What is required:
Across the listing below, count the lines containing "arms". Answer with that number only.

━━━━━━━━━━━━━━━━

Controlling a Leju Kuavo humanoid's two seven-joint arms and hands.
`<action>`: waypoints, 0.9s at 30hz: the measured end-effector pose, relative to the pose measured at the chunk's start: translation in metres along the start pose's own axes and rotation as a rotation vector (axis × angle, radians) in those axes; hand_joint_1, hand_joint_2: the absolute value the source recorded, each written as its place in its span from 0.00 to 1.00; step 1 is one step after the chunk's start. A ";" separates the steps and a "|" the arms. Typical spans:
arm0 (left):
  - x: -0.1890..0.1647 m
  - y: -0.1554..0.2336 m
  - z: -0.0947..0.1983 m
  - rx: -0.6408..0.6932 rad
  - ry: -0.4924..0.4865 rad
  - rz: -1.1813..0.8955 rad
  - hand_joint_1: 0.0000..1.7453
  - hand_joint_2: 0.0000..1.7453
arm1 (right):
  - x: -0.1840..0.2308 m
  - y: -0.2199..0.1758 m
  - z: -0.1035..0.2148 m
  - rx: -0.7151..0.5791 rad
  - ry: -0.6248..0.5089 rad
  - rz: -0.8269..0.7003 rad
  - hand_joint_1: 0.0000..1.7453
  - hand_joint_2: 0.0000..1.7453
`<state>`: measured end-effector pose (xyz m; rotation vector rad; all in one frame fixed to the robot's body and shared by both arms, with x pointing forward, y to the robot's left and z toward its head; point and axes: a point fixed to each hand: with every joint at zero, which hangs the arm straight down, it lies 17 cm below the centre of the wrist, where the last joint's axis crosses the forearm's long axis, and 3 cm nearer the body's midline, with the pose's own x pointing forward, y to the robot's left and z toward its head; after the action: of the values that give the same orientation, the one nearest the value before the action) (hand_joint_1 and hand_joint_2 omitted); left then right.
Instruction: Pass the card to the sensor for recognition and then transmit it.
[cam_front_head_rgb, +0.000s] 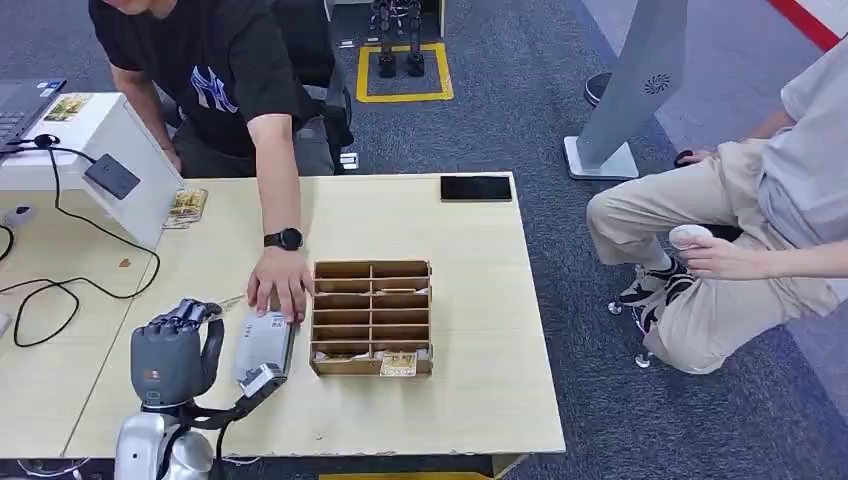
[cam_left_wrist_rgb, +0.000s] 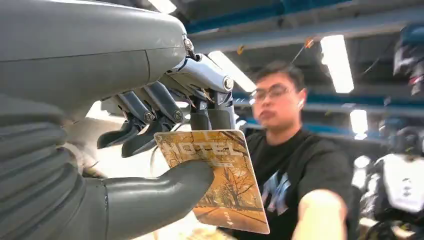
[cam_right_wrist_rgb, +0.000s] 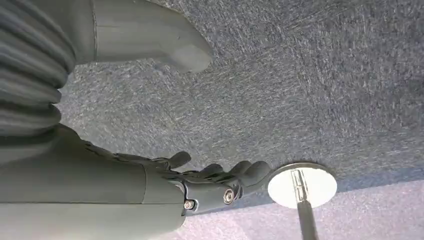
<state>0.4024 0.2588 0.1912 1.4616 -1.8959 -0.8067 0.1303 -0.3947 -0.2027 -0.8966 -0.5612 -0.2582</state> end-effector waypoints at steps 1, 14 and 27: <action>-0.002 -0.002 0.002 -0.008 0.008 0.001 1.00 1.00 | 0.000 0.000 0.000 -0.002 0.003 -0.003 0.00 1.00; -0.025 -0.028 0.025 -0.103 0.090 -0.024 1.00 1.00 | -0.007 -0.004 -0.001 -0.013 0.030 -0.013 0.00 1.00; -0.036 -0.040 0.042 -0.161 0.102 -0.048 1.00 1.00 | -0.009 -0.003 0.000 -0.008 0.031 -0.009 0.00 1.00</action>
<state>0.4022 0.2900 0.1302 1.4261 -1.6858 -0.8696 0.1214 -0.3967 -0.2056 -0.8967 -0.5359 -0.2827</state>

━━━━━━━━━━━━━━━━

Solution to the exercise:
3